Wednesday, September 09, 2015

Fragile Storm

I know I said the last post was my last, but I just received this email today. I wanted to give you the opportunity to see this films trailer. It has taken us almost 3 yrs to bring it to truition, yes I am a backer and funder of this film.

Hello Fragile Storm Backers!


We are thrilled to announce that our world premiere will be at the Hollywood Film Festival on Thursday Sept 24th at 6:45p!

At the amazing Hollywood Arclight we'll be screening five separate times throughout the entire festival!  Yes, they are rolling out the red carpet for us and Lance Henriksen will be in attendance!!

We'll be sharing ticket information soon, as we're trying to get a bulk discount.   Some of you who donated at the premiere level will be getting complimentary tickets.  We'll be emailing you directly about that soon.

I'm also thrilled to announce the release of the Official Fragile Storm Trailer that you can watch and share at, our Facebook page or directly from vimeo at   Be sure to share the trailer on your social media and mention that you are a backer!

All of this, as well as the cast, crew and film credits can now be found at our web site, so be sure to check the "Meet Our Backers" tab on the web site to make sure your name and position are correct.  This is absolutely the last time to get any corrections made to the film credits.

God Bless,

Sunday, September 06, 2015

Me and Alzheimer's Saying Good Bye!

 It has been nine years this motnh that I have been posting on this blog. I hope that I have kept to my purpose to expose both the truth and th lies regarding this disease. I have looked at most of this years posts and they have been mostly study or info and not on my journey with Alzheimer's. You see I no longer know what to say, this sucks. THERE IS NO CURE, they do not even no the cause, there are no diets that really change this INSPITE of what you hear or read on the internet. If any of this did exist, you who have your ears ringing from the news of it.

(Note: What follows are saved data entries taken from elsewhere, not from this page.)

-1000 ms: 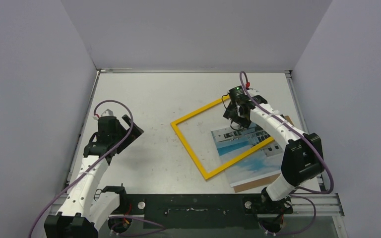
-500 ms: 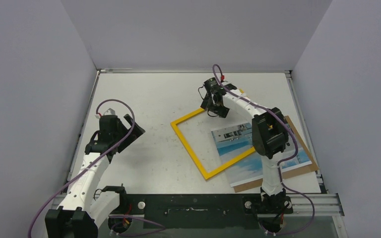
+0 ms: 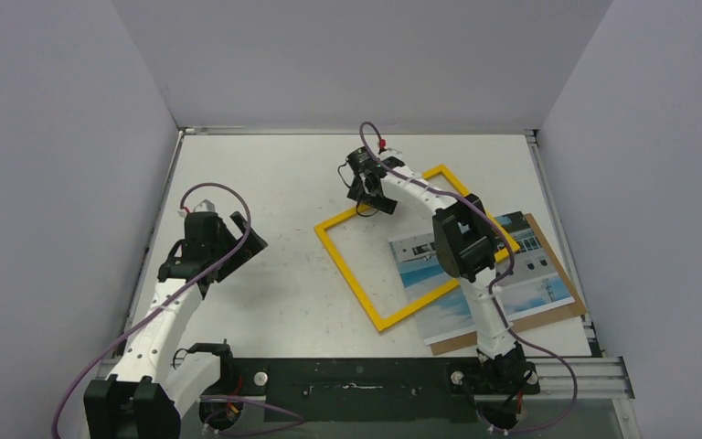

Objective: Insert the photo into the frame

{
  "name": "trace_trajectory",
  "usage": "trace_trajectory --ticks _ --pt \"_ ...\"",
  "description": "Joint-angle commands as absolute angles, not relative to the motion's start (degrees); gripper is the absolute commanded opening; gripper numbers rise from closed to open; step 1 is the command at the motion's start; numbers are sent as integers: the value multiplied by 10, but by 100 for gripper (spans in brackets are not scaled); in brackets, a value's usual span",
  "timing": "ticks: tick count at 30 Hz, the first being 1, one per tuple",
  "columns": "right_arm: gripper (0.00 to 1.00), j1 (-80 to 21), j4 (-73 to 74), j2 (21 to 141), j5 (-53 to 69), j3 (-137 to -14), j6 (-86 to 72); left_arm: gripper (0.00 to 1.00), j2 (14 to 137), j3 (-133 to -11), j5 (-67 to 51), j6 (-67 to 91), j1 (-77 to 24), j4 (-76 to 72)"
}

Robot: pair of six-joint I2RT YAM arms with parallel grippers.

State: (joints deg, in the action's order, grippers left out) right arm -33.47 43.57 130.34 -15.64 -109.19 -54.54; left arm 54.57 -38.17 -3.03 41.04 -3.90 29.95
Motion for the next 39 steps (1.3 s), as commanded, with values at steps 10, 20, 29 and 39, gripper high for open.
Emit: trace_trajectory --ticks 10,20,29,39 --pt "75 -366 489 1399 -250 -1223 -514 96 555 -405 -24 379 -34 307" --pt "65 -376 536 1432 -262 -1261 -553 96 554 -402 -28 384 -33 303" --pt "32 -381 513 1432 -206 -1265 -573 96 553 -406 -26 384 -33 306" --pt "14 -381 468 1309 -155 -1214 -674 97 549 -449 -65 352 -32 313"
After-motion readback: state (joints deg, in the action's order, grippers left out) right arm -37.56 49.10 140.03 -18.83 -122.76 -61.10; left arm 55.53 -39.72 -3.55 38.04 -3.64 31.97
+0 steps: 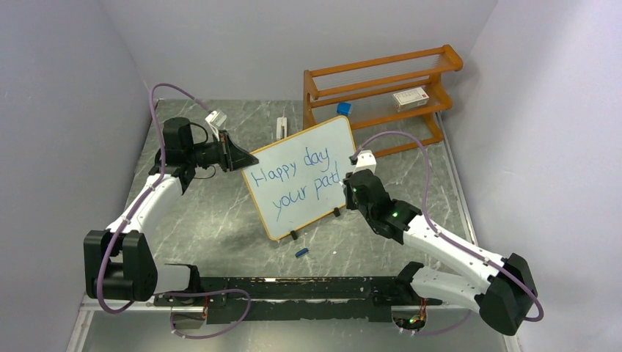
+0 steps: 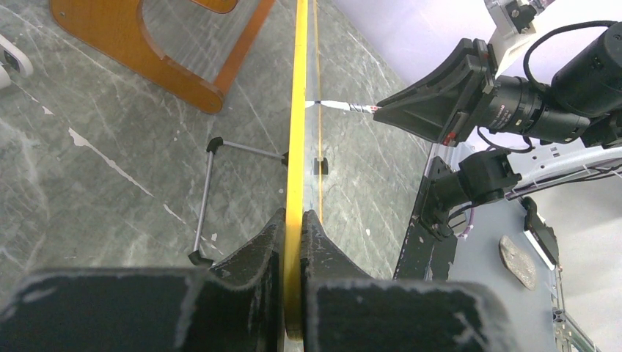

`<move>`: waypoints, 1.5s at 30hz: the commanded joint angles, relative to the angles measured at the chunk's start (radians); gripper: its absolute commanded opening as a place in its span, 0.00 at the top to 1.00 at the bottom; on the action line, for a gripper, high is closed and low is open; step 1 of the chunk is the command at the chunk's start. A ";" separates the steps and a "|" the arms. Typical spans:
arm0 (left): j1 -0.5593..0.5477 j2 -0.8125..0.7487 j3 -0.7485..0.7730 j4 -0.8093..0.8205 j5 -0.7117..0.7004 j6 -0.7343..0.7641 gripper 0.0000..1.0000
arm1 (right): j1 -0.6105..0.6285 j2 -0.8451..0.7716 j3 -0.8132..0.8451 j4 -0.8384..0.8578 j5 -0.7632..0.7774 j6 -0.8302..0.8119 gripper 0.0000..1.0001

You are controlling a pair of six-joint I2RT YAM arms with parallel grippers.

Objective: Write a sentence on the whiteboard

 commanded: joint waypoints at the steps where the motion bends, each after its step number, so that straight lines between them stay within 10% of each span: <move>1: -0.017 0.028 -0.001 -0.057 -0.034 0.053 0.95 | -0.007 0.004 -0.019 -0.023 -0.043 0.017 1.00; 45: -0.019 0.029 0.001 -0.062 -0.037 0.058 0.95 | -0.037 -0.012 0.004 0.092 0.054 -0.025 1.00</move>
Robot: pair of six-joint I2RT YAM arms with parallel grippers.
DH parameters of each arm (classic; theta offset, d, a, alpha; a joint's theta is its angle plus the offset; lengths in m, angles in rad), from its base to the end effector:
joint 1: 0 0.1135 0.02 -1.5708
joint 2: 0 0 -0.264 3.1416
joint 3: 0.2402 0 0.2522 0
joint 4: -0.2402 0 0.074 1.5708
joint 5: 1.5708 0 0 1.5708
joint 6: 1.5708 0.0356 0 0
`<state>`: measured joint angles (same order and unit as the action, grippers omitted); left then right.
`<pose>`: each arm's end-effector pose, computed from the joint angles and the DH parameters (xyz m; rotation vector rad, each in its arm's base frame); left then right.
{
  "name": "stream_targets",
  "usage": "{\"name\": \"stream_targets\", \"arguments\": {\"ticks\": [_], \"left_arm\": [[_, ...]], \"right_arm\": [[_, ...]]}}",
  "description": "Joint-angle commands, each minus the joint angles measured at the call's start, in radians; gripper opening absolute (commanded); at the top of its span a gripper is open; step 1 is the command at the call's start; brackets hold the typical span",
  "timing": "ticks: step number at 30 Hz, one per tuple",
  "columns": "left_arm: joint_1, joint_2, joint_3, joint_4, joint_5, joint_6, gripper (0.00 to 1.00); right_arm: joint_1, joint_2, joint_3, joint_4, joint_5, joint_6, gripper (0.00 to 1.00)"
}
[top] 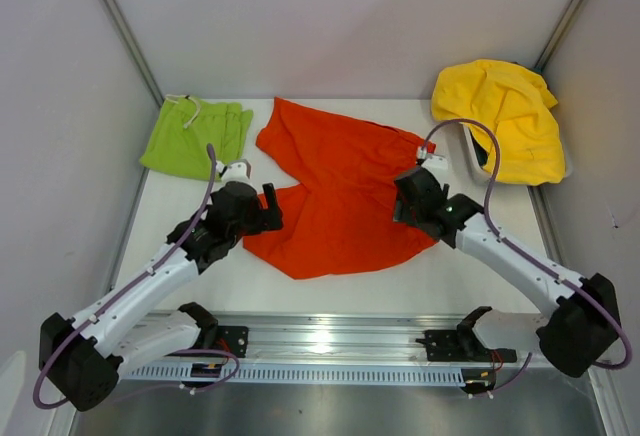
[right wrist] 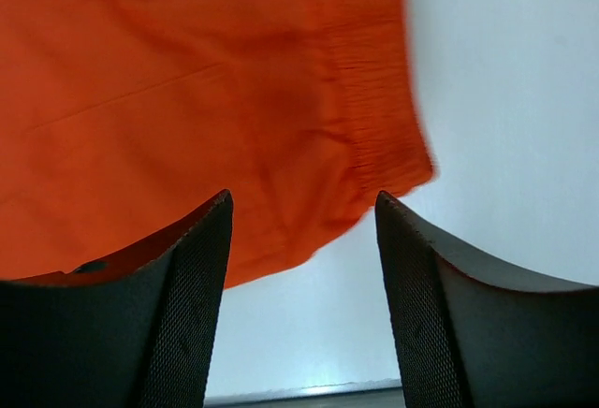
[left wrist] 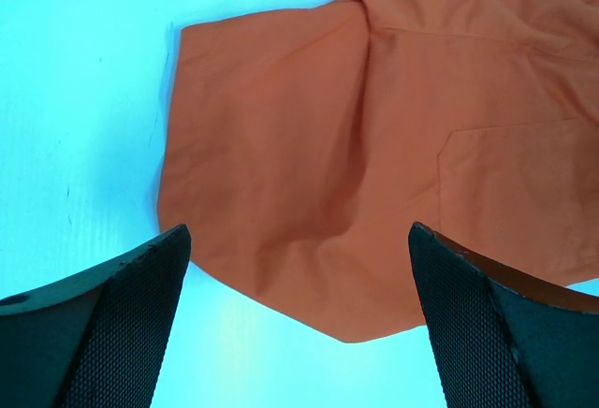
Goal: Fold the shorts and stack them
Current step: Flatten the shorts out
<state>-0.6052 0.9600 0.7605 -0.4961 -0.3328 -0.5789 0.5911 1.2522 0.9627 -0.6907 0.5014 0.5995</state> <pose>0.1737 -0.1061 0.2710 -0.1458 2.2303 -0.2712 0.2153 0.1239 0.2644 0.1956 2.3810 -0.0987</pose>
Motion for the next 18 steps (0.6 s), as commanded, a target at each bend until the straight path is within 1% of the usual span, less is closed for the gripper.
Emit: {"name": "stream_targets", "arguments": {"ticks": [1, 2, 3, 4, 6, 7, 9, 10, 11, 13, 14, 17, 18], "left_arm": [[0.031, -0.033, -0.029, 0.002, 0.034, -0.035, 0.99], [0.054, -0.040, -0.036, 0.008, 0.047, -0.036, 0.99], [0.070, -0.046, -0.044, 0.014, 0.063, -0.042, 0.99], [0.085, -0.061, -0.076, 0.021, 0.101, -0.047, 0.99], [0.155, -0.079, -0.092, 0.027, 0.139, -0.061, 0.99], [0.210, -0.107, -0.111, 0.025, 0.176, -0.064, 0.99], [0.258, -0.147, -0.122, 0.018, 0.201, -0.070, 0.99], [0.290, -0.188, -0.119, -0.002, 0.198, -0.073, 0.99], [0.301, -0.211, -0.118, -0.012, 0.192, -0.085, 0.99], [0.321, -0.253, -0.106, -0.027, 0.184, -0.093, 0.99], [0.326, -0.286, -0.099, -0.054, 0.170, -0.107, 0.99], [0.340, -0.336, -0.063, -0.117, 0.128, -0.128, 0.99], [0.341, -0.343, -0.047, -0.136, 0.111, -0.134, 0.99]], "right_arm": [[0.134, -0.042, 0.010, 0.101, -0.092, -0.084, 0.63], [0.172, -0.037, -0.002, 0.134, -0.137, -0.102, 0.63], [0.211, -0.031, -0.010, 0.198, -0.150, -0.125, 0.63], [0.284, -0.016, -0.016, 0.218, -0.146, -0.141, 0.63], [0.335, 0.051, -0.012, 0.247, -0.115, -0.165, 0.62], [0.378, 0.079, -0.007, 0.252, -0.107, -0.168, 0.62], [0.426, 0.152, 0.002, 0.296, -0.092, -0.187, 0.61], [0.452, 0.174, 0.004, 0.316, -0.086, -0.193, 0.61], [0.498, 0.197, 0.019, 0.353, -0.086, -0.204, 0.61], [0.548, 0.271, 0.042, 0.385, -0.074, -0.224, 0.60], [0.593, 0.297, 0.059, 0.413, -0.073, -0.257, 0.60], [0.674, 0.397, 0.140, 0.459, -0.052, -0.338, 0.59], [0.684, 0.420, 0.160, 0.461, -0.049, -0.354, 0.59]]}}
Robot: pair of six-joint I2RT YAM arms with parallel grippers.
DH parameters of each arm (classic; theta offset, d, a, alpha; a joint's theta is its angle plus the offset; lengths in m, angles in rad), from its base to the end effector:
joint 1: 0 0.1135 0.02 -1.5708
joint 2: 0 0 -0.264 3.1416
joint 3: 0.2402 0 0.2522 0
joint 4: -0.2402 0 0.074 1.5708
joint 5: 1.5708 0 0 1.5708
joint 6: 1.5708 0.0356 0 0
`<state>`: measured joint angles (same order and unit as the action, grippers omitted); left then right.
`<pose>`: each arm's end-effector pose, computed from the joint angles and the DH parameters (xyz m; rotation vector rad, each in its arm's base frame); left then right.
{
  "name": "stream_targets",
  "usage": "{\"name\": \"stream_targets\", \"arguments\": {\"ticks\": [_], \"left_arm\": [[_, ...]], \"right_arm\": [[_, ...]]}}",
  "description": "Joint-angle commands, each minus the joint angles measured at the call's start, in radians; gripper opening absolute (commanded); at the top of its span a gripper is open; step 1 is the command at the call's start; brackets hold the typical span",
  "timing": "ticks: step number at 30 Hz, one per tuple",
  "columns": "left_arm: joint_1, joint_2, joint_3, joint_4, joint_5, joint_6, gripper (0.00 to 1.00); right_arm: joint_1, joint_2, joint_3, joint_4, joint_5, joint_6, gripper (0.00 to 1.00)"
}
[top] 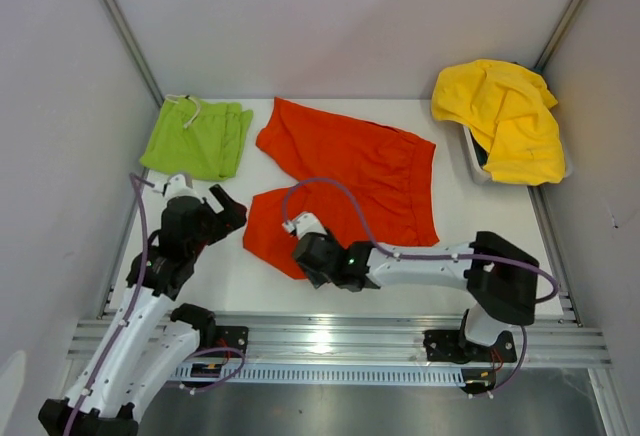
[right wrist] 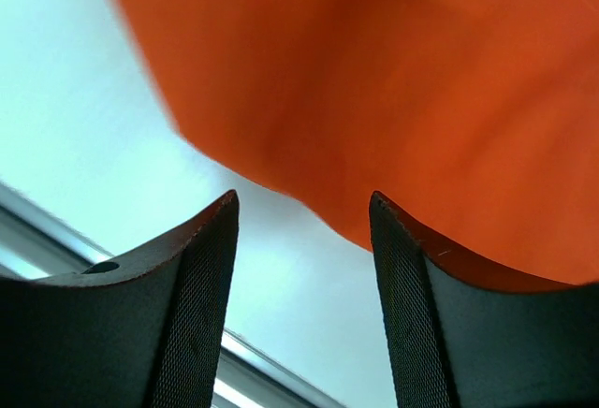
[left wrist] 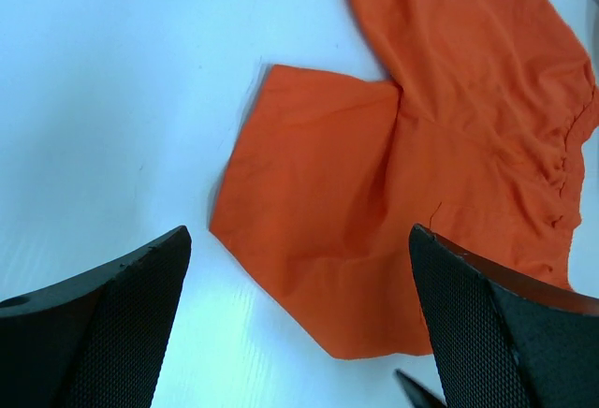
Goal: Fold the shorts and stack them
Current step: Flatten the shorts out
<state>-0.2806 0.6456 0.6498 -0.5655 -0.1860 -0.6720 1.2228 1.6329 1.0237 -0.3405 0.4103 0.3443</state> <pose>0.1422 -0.0341 0.2754 -0.5243 2.0780 -0.3648 0.1271 0.3088 0.1993 -0.8814 2.2553 0.1911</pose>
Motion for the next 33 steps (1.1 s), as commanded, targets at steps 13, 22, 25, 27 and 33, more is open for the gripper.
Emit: {"name": "stream_targets", "arguments": {"ticks": [13, 22, 25, 27, 33], "left_arm": [[0.023, -0.109, 0.221, -0.223, -0.181, -0.006, 0.99], [0.023, -0.106, 0.232, -0.224, -0.175, 0.023, 0.99], [0.023, -0.104, 0.220, -0.212, -0.162, 0.029, 0.99], [0.023, -0.101, 0.211, -0.202, -0.150, 0.029, 0.99], [0.023, -0.080, 0.179, -0.172, -0.112, 0.029, 0.99]], "right_arm": [[0.076, 0.261, 0.246, 0.160, -0.056, -0.214, 0.61], [0.047, 0.320, 0.294, 0.137, -0.120, -0.229, 0.18], [0.023, 0.300, 0.299, 0.124, -0.175, -0.216, 0.00], [-0.025, 0.263, 0.294, 0.126, -0.276, -0.186, 0.00], [-0.251, 0.179, 0.263, 0.198, -0.596, -0.074, 0.00]]}}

I have grown tired and wiery and quite frankly tiered of all the bs out there and the goody two shoes, doing nothing really. All the people in the know say we are making great strides, I would like to see all that greatness. My life has been coming more confusing as we go along. I have more and more trouble and I keep falling asleep at this thing when I try to post or do other things. I speak a new language now good think my wife knows it or I would be totally lost.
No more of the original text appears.